Amnesty International demande aux autorités malaisiennes d’abroger de toute urgence la Loi relative à la sédition, et d’annuler toutes les déclarations de culpabilité prononcées contre des personnes condamnées en vertu de ce texte qui n’avaient fait qu’exercer pacifiquement leur droit à la liberté d’expression. Les autorités doivent également veiller à ce que ces personnes soient libérées immédiatement et sans condition.

L’enquête visant ces quatre avocats s’inscrit dans le cadre d’un vaste mouvement de répression de la liberté d’expression et des dissidents politiques en Malaisie. Dans un récent rapport, Amnesty International met en lumière le fait qu’en 2015, 91 personnes au moins, dont des défenseurs des droits humains, des militants politiques, des journalistes, des universitaires et des opposants politiques, ont fait l’objet d’enquêtes ou été arrêtées ou inculpées au titre de la Loi de 1948 relative à la sédition. Parmi les autres lois utilisées pour faire taire les voix critiques figurent la Loi de 1984 relative à la presse et aux publications, la Loi de 1998 sur les communications et le multimédia, la Loi de 2012 relative aux rassemblements pacifiques et la Loi de 2012 sur les atteintes à la sécurité (Mesures spéciales).

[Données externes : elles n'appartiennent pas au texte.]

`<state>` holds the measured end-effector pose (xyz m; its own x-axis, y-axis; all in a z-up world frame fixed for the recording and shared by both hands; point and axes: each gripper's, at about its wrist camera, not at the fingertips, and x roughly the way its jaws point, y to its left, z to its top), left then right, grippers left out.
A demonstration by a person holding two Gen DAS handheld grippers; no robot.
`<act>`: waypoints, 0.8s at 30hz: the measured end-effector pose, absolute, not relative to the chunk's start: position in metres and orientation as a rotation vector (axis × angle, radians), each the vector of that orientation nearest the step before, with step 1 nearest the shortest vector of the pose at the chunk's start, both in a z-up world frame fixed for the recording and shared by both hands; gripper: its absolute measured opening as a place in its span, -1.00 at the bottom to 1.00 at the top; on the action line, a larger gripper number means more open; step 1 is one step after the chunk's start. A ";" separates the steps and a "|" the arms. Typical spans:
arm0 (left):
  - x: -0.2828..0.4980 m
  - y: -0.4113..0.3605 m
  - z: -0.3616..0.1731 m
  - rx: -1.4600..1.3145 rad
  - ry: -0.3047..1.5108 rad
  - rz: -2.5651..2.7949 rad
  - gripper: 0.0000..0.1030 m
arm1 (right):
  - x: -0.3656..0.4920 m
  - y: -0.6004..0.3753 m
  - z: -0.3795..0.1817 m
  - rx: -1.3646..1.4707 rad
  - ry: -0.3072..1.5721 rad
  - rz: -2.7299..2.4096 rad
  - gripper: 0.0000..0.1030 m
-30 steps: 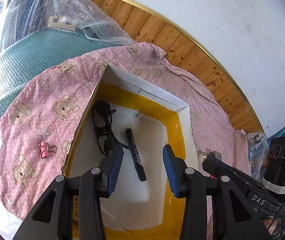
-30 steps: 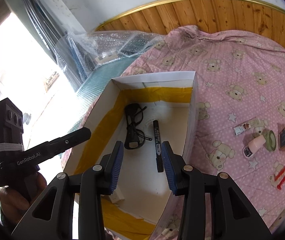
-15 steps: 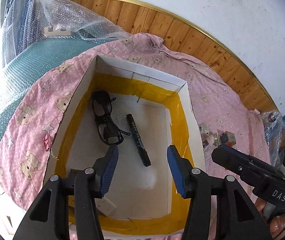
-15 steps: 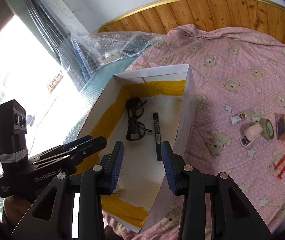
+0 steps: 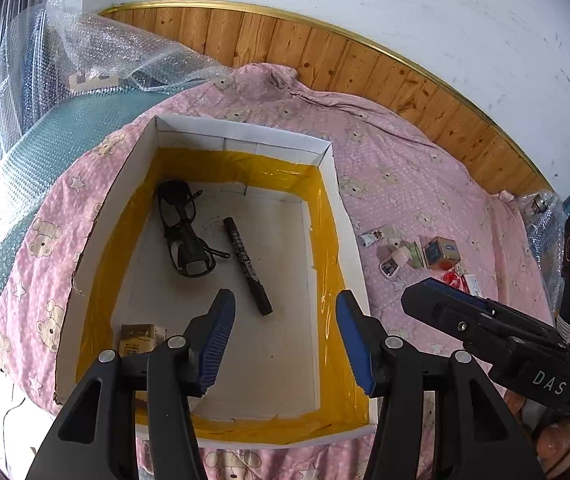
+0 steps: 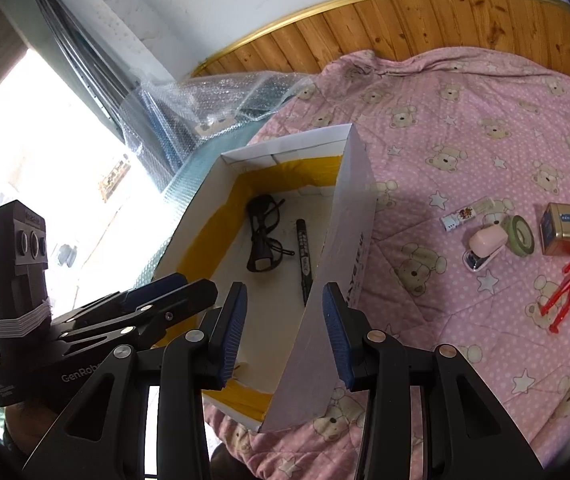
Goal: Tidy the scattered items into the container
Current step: 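Move both grippers back toward the remaining items on the bedspread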
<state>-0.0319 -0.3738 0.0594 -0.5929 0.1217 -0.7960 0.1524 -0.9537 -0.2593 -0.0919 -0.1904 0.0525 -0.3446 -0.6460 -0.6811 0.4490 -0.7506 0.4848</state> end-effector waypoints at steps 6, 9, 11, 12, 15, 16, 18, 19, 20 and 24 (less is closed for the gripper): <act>-0.033 -0.357 0.062 1.417 0.437 -2.757 0.05 | -0.089 -0.172 0.050 1.203 -0.315 -2.123 -0.18; -0.033 -0.347 0.064 1.423 0.417 -2.766 0.05 | -0.087 -0.162 0.047 1.204 -0.339 -2.127 -0.18; -0.034 -0.340 0.066 1.424 0.398 -2.775 0.05 | -0.087 -0.154 0.046 1.205 -0.358 -2.129 -0.18; -0.034 -0.336 0.067 1.423 0.389 -2.779 0.05 | -0.086 -0.150 0.045 1.206 -0.367 -2.131 -0.18; -0.036 -0.323 0.072 1.420 0.356 -2.797 0.05 | -0.086 -0.138 0.041 1.210 -0.395 -2.135 -0.18; -0.036 -0.319 0.073 1.421 0.346 -2.803 0.05 | -0.086 -0.133 0.039 1.213 -0.408 -2.136 -0.18; -0.037 -0.312 0.074 1.426 0.329 -2.813 0.05 | -0.085 -0.125 0.035 1.219 -0.427 -2.138 -0.18; -0.038 -0.308 0.075 1.430 0.322 -2.817 0.05 | -0.085 -0.121 0.033 1.221 -0.436 -2.139 -0.18; -0.038 -0.304 0.074 1.434 0.314 -2.821 0.05 | -0.084 -0.117 0.032 1.224 -0.445 -2.140 -0.18; -0.041 -0.289 0.073 1.452 0.288 -2.834 0.05 | -0.083 -0.102 0.024 1.236 -0.475 -2.145 -0.17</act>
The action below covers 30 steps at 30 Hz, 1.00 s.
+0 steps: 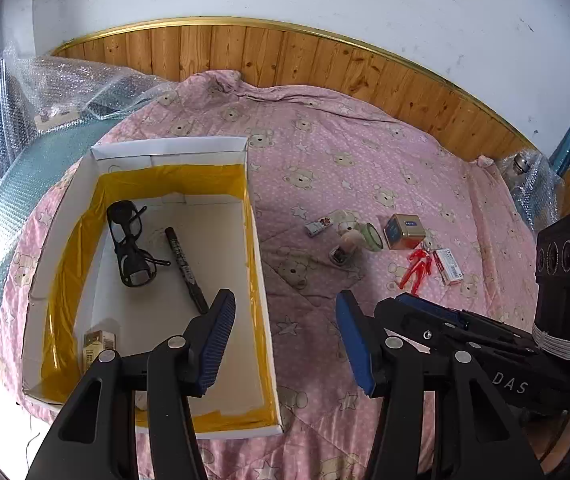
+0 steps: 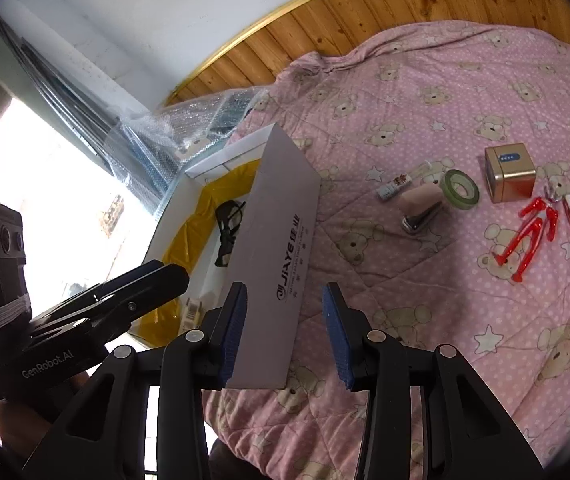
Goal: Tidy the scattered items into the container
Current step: 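Move both grippers back toward the remaining items on the bedspread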
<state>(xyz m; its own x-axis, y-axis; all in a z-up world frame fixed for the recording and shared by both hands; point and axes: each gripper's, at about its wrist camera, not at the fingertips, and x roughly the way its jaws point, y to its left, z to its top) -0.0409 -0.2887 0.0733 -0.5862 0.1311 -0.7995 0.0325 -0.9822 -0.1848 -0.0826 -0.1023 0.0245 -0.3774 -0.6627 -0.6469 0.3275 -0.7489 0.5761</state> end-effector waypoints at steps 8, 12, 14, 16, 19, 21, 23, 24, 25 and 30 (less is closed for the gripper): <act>-0.047 -0.261 0.070 -1.410 -0.236 2.703 0.05 | -0.083 -0.074 0.012 1.257 -0.537 -2.154 -0.17; -0.051 -0.249 0.070 -1.416 -0.212 2.691 0.05 | -0.082 -0.063 0.008 1.261 -0.563 -2.159 -0.16; -0.053 -0.243 0.069 -1.420 -0.200 2.682 0.05 | -0.082 -0.056 0.006 1.262 -0.579 -2.164 -0.16; -0.055 -0.235 0.067 -1.424 -0.189 2.670 0.05 | -0.082 -0.048 0.003 1.268 -0.598 -2.172 -0.16; -0.060 -0.223 0.063 -1.432 -0.173 2.644 0.05 | -0.082 -0.032 -0.005 1.286 -0.629 -2.190 -0.16; -0.064 -0.213 0.058 -1.440 -0.164 2.624 0.05 | -0.082 -0.020 -0.011 1.300 -0.652 -2.204 -0.16; -0.068 -0.204 0.053 -1.453 -0.163 2.603 0.05 | -0.084 -0.008 -0.016 1.313 -0.677 -2.218 -0.16; -0.071 -0.200 0.050 -1.459 -0.164 2.590 0.05 | -0.084 -0.002 -0.018 1.319 -0.690 -2.226 -0.16; -0.074 -0.195 0.048 -1.464 -0.163 2.576 0.05 | -0.085 0.005 -0.021 1.325 -0.703 -2.235 -0.16; -0.089 -0.174 0.037 -1.483 -0.142 2.534 0.05 | -0.094 0.036 -0.032 1.355 -0.773 -2.275 -0.15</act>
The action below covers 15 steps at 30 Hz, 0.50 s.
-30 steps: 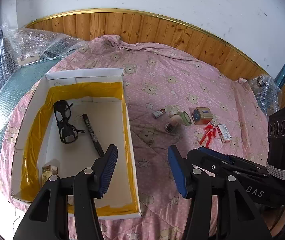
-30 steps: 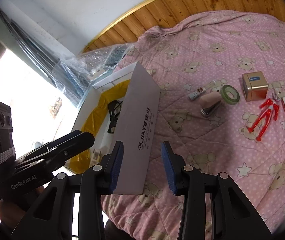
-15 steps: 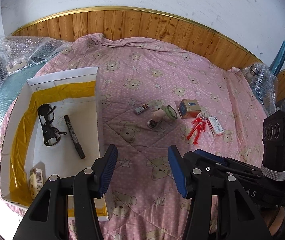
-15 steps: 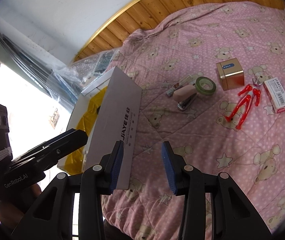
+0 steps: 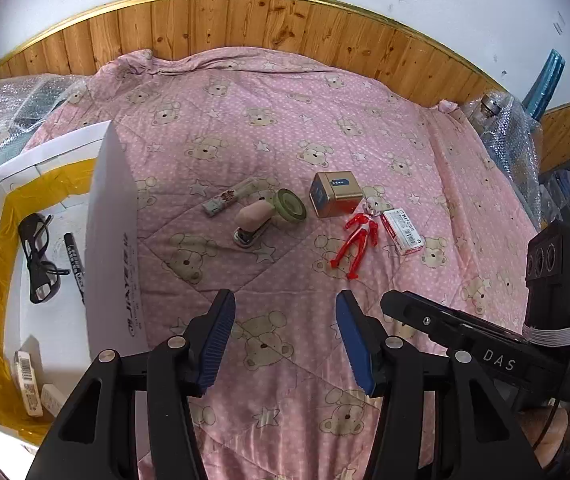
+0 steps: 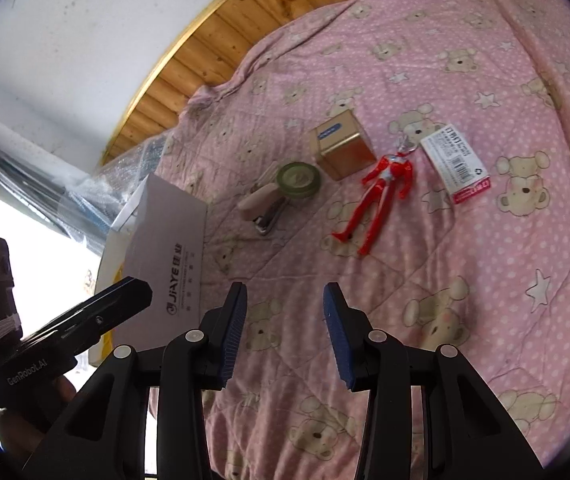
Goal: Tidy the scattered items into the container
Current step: 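Grasp the pink stapler with the left gripper while the right gripper grasps the red toy figure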
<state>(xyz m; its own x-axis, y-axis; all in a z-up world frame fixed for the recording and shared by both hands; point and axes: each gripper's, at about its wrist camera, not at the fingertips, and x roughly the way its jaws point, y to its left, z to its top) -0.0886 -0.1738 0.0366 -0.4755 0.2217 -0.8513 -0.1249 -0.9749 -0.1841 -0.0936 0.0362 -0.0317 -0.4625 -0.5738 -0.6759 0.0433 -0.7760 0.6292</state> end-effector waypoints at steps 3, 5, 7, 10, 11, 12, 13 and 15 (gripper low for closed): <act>-0.100 -0.165 0.030 -1.497 -0.138 2.515 0.05 | -0.099 0.050 -0.037 1.371 -0.802 -2.294 -0.15; -0.109 -0.161 0.025 -1.501 -0.142 2.506 0.05 | -0.105 0.053 -0.041 1.387 -0.808 -2.299 -0.15; -0.118 -0.158 0.020 -1.512 -0.144 2.510 0.05 | -0.110 0.055 -0.044 1.399 -0.813 -2.302 -0.15; -0.134 -0.157 0.011 -1.532 -0.151 2.509 0.05 | -0.119 0.057 -0.050 1.417 -0.816 -2.300 -0.15; -0.140 -0.156 0.007 -1.536 -0.148 2.513 0.05 | -0.124 0.057 -0.052 1.422 -0.815 -2.299 -0.15; -0.146 -0.155 0.004 -1.541 -0.145 2.514 0.05 | -0.128 0.057 -0.054 1.428 -0.815 -2.297 -0.15; -0.152 -0.155 0.000 -1.547 -0.141 2.513 0.05 | -0.132 0.058 -0.056 1.433 -0.814 -2.296 -0.15; -0.164 -0.153 -0.008 -1.563 -0.130 2.512 0.05 | -0.139 0.059 -0.060 1.447 -0.821 -2.298 -0.15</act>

Amnesty International exhorte le gouvernement malaisien à prendre immédiatement les mesures nécessaires pour abroger ou modifier toutes les lois qui restreignent de manière inutile et disproportionnée l’exercice des droits aux libertés d’expression et de réunion pacifique, afin de se conformer au droit international et aux normes internationales relatifs aux droits humains.